PARMI LES BONS POINTS, elle propose une "disposition législative", comprenant un article unique à introduire dans le code de l'Education, visant à interdire "le port de tout signe visible d'appartenance religieuse ou politique dans les établissements scolaires" du public. En revanche, les établissements privés sous contrat ne seraient pas concernés et cette interdiction.
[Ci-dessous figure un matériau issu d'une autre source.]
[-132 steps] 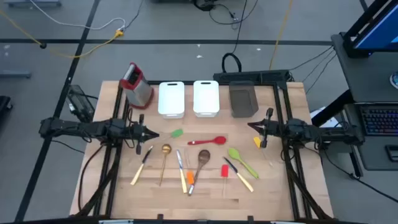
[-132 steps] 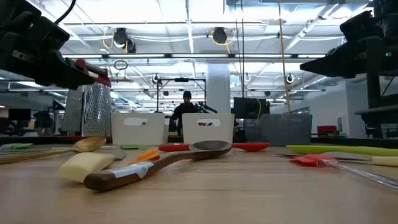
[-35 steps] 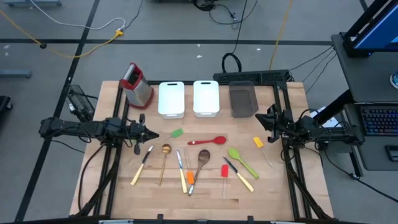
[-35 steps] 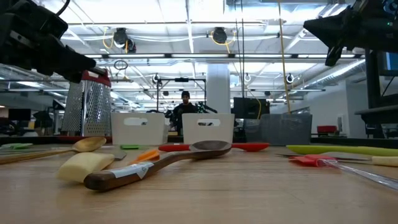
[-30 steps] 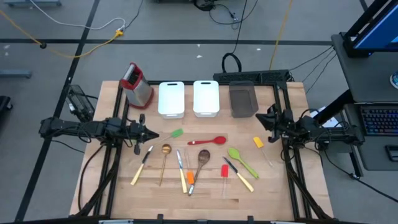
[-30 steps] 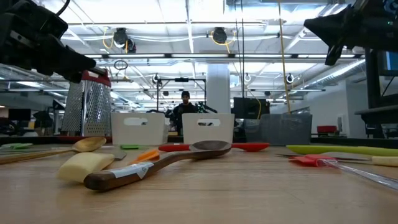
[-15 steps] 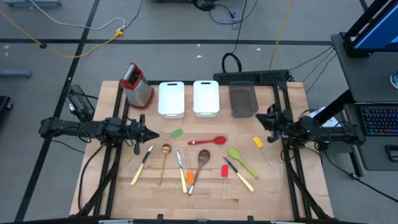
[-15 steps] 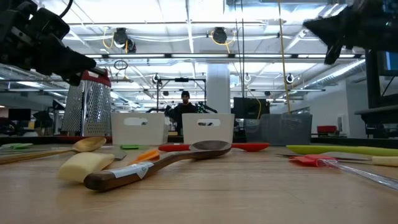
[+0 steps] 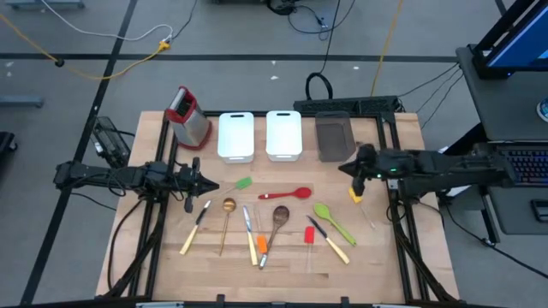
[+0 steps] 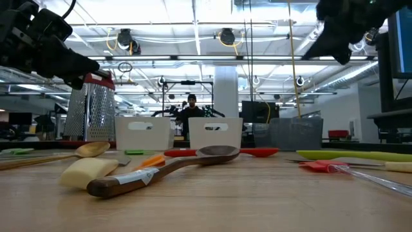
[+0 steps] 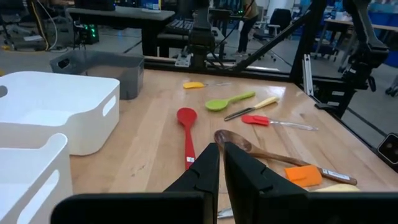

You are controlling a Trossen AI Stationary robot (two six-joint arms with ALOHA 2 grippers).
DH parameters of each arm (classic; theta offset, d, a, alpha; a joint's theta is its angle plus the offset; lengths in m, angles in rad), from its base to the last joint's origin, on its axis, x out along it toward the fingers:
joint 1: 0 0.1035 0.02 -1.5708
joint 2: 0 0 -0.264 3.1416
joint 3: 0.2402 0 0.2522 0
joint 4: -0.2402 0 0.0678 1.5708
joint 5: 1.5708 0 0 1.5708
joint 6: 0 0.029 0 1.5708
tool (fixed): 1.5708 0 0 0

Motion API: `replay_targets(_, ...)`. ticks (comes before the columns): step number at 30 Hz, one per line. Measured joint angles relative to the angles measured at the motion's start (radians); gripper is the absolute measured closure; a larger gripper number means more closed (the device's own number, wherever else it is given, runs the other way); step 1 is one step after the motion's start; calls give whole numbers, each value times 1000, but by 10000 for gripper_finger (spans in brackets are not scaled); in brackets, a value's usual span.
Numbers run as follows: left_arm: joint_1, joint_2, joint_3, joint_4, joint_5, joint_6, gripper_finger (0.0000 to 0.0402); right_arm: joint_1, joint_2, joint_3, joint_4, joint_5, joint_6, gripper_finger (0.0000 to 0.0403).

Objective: Pick & Place Kitchen Items
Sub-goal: Put the yellow silicone spatula into the black bin

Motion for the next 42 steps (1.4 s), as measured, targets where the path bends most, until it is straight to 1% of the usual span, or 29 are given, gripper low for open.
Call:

MAUVAIS POINT, le communiqué de la présidence de l'Assemblée précise que cette disposition "ne remettrait pas en cause les régimes spécifiques qui prévalent actuellement en Alsace-Moselle et dans certaines collectivités d'outre-mer", où la laïcité est pourtant quoitidiennement bafouée sous prétexte d'accords franco-allemand archaïques et caduques qui ne demandent qu'à être toilettés.

Le statut scolaire en Alsace-Moselle, où l'état salarie des catéchèses pour donner des cours d'"enseignements catholique et protestant" pendant les heures de cours, est tout particulièrement contraire à l'article 2 de la loi de 1905, selon lequel l'"État ne reconnaît, ne salarie ni ne subventionne aucun culte". Rien, ni le Concordat ni la loi Falloux, ne peut justifier que trois départements français ne soient toujours pas soumis au régime laïque, comme nous l'avons montré dès le prochoix n°13 et redéveloppé dans le prochoix n°26/27 qui vient d'arriver chez nos abonnés (en librairies dès lundi).

De même, au nom de la tradition, un grand nombre de lycées publics, d'anciens internats devenus externats, disposent toujours d'aumôneries catholiques. Ce sont toutes ces anomalies, contraires à la loi de 1905, qu'une loi devrait mettre à plat si elle veut sincèrement réaffirmer le principe de laïcité et rétablir la paix scolaire. Encore faut-il une réelle volonté publique de rétablir la laïcité partout en France et vis-à-vis de toutes les religions. Ce qui ne semble pas la priorité de la Mission Debré. Elle se ridiculise en montrant qu'elle est incapable de ne pas céder au clientélisme chrétien. ProChoix demande que le débat sur le voile à l'école débouche sur une réaffirmation du principe de laïcité vis-à-vis de toutes les religions et dans tous les départements de France.